→ What is required:
In the data, find each line where the word "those" appears and list that line.

→ Input data:
..............................
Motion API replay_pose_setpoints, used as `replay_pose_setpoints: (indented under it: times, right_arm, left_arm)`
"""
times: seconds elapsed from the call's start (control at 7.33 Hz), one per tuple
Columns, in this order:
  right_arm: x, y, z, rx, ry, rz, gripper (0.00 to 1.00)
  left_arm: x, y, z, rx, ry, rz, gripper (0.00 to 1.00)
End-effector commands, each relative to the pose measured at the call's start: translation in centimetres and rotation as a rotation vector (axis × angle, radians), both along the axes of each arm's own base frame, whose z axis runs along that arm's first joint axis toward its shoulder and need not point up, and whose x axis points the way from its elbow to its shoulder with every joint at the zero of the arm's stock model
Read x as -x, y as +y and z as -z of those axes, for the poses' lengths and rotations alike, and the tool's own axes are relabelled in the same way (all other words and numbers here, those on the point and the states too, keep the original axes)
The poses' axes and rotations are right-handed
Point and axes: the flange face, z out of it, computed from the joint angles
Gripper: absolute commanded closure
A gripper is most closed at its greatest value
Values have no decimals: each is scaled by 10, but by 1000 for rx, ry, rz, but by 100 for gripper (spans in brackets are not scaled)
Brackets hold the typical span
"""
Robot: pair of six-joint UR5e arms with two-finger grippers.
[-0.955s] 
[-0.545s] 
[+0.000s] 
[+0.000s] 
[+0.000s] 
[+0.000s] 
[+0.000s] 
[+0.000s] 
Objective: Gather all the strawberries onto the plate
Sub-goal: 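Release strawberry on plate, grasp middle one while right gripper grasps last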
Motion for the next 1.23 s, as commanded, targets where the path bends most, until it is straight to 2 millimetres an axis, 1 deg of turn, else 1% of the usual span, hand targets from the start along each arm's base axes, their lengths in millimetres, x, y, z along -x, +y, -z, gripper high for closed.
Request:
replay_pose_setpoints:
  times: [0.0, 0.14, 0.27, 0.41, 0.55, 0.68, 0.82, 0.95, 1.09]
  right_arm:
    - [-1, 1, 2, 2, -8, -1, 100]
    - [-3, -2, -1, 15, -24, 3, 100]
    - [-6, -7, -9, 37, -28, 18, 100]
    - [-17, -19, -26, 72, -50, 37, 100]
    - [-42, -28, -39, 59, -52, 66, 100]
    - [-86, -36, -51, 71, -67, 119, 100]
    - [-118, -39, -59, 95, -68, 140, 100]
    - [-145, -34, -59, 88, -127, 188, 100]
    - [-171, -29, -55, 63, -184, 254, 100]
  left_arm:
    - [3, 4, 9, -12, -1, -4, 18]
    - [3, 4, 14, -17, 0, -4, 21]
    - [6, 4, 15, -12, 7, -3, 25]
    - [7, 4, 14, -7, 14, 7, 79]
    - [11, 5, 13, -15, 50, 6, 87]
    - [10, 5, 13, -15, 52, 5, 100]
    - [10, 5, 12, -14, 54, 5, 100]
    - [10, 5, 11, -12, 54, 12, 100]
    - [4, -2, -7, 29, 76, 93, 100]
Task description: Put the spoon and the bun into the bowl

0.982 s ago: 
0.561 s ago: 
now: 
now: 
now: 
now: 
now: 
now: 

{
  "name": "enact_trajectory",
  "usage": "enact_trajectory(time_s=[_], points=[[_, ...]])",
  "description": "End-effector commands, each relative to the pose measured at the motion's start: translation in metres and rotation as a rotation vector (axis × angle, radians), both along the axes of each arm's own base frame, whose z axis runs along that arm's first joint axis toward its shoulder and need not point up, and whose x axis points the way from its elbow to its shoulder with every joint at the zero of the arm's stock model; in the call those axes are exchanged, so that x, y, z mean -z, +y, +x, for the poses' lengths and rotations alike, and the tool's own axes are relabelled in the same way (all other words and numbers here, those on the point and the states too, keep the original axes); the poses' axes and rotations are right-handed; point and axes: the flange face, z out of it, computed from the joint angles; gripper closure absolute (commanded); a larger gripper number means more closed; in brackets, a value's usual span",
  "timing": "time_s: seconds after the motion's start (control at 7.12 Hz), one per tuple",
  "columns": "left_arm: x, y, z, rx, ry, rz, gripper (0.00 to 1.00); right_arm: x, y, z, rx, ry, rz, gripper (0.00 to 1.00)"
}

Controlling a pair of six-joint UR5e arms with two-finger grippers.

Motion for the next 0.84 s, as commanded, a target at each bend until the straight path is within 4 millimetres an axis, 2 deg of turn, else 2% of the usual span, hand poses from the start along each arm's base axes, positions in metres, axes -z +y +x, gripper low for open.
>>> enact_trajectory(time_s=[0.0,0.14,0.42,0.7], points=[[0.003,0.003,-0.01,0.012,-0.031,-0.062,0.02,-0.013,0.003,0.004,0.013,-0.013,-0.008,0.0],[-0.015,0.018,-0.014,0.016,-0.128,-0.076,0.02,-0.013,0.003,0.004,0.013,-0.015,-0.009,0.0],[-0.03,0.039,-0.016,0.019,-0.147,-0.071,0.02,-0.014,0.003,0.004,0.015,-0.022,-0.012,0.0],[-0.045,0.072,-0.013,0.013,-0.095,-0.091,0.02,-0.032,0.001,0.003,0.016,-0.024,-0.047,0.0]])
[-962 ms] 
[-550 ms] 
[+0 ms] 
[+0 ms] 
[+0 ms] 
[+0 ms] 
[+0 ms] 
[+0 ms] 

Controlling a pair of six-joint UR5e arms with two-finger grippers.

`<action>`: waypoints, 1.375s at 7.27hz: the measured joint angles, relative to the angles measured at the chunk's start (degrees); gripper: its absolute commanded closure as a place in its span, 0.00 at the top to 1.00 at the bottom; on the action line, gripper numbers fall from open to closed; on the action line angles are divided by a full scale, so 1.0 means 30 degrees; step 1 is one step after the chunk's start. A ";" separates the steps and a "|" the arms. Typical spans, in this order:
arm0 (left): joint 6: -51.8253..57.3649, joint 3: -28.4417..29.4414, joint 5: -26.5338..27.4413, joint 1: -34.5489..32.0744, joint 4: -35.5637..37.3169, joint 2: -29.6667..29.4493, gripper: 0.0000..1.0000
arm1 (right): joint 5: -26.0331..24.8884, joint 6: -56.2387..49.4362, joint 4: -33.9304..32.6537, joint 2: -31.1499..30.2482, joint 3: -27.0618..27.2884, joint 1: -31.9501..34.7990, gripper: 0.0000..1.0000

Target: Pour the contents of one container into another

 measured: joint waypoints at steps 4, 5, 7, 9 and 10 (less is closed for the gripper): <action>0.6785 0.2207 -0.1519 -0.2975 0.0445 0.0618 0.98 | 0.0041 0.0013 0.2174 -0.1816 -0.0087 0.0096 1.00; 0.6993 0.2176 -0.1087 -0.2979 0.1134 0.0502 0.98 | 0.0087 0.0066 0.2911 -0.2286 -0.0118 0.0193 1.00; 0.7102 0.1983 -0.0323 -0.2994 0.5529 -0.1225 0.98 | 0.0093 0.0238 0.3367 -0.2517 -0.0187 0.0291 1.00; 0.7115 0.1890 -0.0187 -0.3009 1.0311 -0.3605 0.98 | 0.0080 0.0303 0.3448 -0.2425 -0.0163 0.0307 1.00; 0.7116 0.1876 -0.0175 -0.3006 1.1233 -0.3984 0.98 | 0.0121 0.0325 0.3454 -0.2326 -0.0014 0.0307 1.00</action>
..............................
→ Your solution:
Read x as -x, y as +y and z as -z of those axes, for the poses' lengths and rotations alike, and the tool's own axes are relabelled in the same way (all other words and numbers here, those on the point and the states too, keep the original axes)
  "description": "End-effector commands, each relative to the pose measured at the motion's start: translation in metres and rotation as a rotation vector (axis × angle, radians), both along the axes of each arm's own base frame, whose z axis runs along that arm's first joint axis toward its shoulder and need not point up, and whose x axis points the way from its elbow to its shoulder with every joint at the zero of the arm's stock model; in the call those axes are exchanged, so that x, y, z mean -z, +y, +x, for the poses' lengths and rotations alike, and the tool's own axes are relabelled in the same way (all other words and numbers here, those on the point and the states too, keep the original axes); the poses' axes and rotations are right-handed; point and axes: the flange face, z out of it, computed from the joint angles; gripper closure absolute (commanded); a larger gripper number means more closed; in brackets, a value's usual span",

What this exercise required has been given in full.